- TASK PROMPT
Check which lines in the records hold "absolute" and report how many there are, with no other text.
Top of SOURCE MATERIAL
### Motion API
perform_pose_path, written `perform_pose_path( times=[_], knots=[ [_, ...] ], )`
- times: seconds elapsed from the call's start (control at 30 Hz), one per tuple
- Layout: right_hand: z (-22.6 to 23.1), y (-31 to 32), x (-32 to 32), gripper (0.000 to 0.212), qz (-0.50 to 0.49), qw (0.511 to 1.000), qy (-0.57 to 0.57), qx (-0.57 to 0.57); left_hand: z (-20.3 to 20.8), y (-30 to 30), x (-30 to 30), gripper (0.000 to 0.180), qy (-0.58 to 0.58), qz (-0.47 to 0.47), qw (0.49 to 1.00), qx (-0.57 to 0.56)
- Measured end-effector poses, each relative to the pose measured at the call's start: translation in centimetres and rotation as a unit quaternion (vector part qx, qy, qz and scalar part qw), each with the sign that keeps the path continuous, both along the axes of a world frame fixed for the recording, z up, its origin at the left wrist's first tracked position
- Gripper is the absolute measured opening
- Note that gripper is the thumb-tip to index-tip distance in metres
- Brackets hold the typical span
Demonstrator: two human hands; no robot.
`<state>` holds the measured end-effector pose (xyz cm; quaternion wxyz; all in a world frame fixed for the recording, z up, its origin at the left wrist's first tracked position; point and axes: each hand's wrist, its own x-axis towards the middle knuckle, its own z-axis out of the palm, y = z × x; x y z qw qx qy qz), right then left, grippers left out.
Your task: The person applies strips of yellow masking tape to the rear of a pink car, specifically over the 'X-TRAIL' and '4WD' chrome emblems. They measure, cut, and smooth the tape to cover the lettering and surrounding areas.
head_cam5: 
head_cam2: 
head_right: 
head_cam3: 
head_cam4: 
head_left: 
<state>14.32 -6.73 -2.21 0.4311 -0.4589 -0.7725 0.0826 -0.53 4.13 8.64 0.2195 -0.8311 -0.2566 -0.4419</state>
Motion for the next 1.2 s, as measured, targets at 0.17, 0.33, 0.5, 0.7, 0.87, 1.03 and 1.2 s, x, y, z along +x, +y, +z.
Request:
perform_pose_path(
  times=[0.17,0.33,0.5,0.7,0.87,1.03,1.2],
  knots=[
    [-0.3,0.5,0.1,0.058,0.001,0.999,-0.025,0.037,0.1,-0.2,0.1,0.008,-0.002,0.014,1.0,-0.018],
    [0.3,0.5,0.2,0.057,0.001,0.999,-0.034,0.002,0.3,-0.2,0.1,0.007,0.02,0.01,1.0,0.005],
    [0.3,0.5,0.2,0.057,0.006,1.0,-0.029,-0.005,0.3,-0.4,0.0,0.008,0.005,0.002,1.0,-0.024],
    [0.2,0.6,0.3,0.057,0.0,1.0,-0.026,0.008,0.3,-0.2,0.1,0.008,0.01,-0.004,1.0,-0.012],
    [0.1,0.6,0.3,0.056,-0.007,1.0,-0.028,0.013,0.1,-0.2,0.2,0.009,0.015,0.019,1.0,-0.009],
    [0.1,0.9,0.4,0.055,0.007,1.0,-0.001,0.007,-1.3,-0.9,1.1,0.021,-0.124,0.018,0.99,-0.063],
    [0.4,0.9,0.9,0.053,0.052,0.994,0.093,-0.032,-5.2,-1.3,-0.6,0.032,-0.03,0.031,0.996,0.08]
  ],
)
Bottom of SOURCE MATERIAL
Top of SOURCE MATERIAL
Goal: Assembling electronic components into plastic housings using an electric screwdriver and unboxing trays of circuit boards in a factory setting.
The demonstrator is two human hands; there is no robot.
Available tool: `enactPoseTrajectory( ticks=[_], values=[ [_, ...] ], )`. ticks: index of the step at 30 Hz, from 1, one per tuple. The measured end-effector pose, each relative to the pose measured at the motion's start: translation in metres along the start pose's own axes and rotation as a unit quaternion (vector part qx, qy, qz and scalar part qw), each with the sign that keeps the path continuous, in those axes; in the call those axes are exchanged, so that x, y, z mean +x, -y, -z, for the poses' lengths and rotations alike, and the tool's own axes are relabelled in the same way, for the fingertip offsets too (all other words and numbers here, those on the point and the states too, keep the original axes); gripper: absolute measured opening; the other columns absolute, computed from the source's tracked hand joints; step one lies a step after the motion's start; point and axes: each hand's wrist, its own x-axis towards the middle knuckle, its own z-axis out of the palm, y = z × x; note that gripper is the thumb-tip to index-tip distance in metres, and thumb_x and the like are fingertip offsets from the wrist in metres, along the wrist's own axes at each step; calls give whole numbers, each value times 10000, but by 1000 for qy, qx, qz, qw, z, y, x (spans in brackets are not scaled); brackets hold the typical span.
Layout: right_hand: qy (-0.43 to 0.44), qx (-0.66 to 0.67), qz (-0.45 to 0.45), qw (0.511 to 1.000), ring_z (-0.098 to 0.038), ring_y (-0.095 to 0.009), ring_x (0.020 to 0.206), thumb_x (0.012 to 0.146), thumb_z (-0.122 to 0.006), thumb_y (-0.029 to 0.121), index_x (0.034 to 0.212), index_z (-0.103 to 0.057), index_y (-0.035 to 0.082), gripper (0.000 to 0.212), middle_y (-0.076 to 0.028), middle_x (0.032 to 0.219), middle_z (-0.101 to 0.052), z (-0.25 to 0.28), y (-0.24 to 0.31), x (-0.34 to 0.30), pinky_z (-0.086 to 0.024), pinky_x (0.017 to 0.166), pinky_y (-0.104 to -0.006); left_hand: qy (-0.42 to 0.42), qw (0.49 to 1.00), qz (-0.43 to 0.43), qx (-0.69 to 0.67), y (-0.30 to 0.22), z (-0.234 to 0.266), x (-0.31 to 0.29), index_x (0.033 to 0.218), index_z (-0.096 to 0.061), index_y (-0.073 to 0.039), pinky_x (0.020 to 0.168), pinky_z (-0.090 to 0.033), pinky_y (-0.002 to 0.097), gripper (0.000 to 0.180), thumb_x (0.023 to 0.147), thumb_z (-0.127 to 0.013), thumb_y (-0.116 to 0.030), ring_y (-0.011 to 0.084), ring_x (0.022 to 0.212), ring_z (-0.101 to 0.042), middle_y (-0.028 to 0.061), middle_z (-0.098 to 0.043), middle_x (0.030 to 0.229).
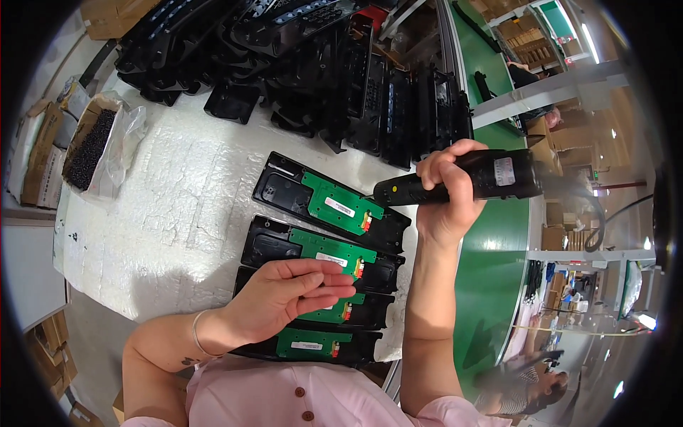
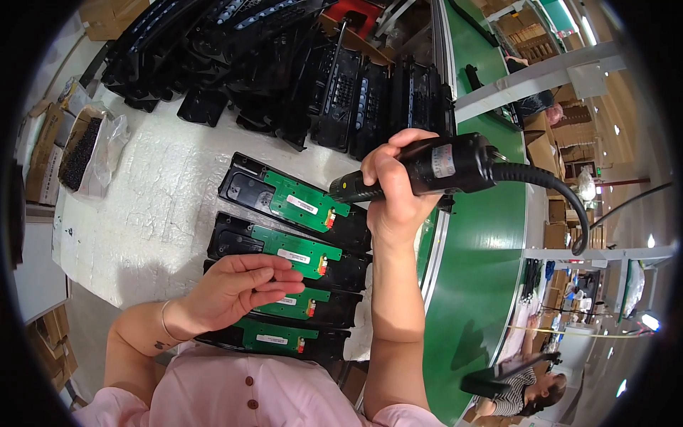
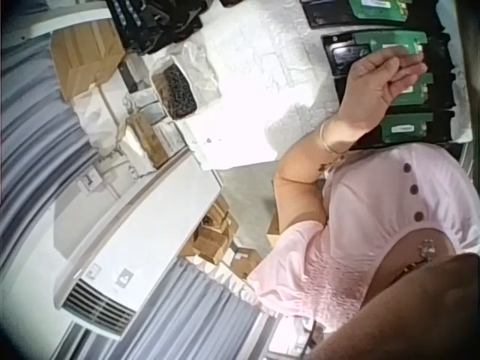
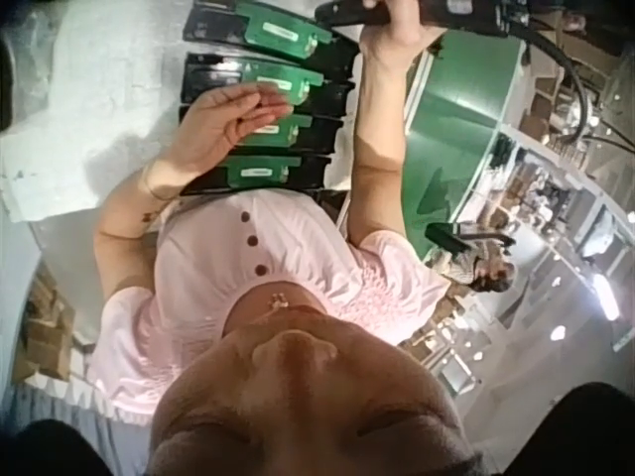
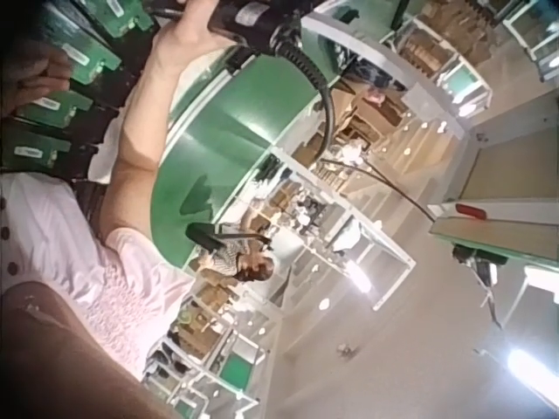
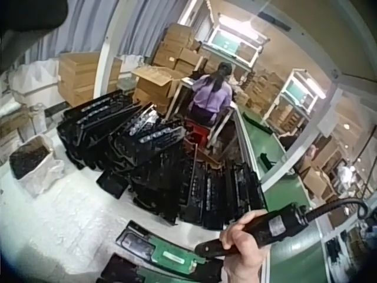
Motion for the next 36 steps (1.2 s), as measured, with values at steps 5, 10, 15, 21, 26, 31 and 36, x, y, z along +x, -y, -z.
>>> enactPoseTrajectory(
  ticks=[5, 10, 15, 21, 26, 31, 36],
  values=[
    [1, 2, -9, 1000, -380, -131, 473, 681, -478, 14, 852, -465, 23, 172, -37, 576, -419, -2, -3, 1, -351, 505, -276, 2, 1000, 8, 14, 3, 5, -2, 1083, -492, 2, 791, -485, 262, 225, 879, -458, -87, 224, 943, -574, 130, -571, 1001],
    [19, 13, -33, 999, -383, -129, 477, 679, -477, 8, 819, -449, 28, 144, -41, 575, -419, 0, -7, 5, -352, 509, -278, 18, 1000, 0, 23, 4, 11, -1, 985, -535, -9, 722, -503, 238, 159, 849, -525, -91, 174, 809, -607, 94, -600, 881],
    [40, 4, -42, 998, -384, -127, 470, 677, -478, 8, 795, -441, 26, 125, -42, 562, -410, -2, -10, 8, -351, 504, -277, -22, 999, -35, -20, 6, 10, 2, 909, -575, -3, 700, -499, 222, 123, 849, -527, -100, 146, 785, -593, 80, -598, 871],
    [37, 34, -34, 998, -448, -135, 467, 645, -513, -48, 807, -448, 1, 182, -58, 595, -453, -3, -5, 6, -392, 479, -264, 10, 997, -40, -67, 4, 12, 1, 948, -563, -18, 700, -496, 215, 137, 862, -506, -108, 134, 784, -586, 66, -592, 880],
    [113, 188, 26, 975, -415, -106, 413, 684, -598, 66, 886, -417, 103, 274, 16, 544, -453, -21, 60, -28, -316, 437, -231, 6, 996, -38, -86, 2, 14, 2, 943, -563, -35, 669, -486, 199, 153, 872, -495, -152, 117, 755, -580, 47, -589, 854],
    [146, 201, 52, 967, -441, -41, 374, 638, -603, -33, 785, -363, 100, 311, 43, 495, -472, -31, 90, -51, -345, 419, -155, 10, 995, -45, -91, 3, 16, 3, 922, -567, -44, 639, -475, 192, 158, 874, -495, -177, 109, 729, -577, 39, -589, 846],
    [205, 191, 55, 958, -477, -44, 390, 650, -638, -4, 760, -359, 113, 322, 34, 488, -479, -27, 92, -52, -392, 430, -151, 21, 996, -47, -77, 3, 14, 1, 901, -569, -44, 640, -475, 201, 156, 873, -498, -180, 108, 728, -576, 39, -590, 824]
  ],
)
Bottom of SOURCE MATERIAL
- TASK OUTPUT
2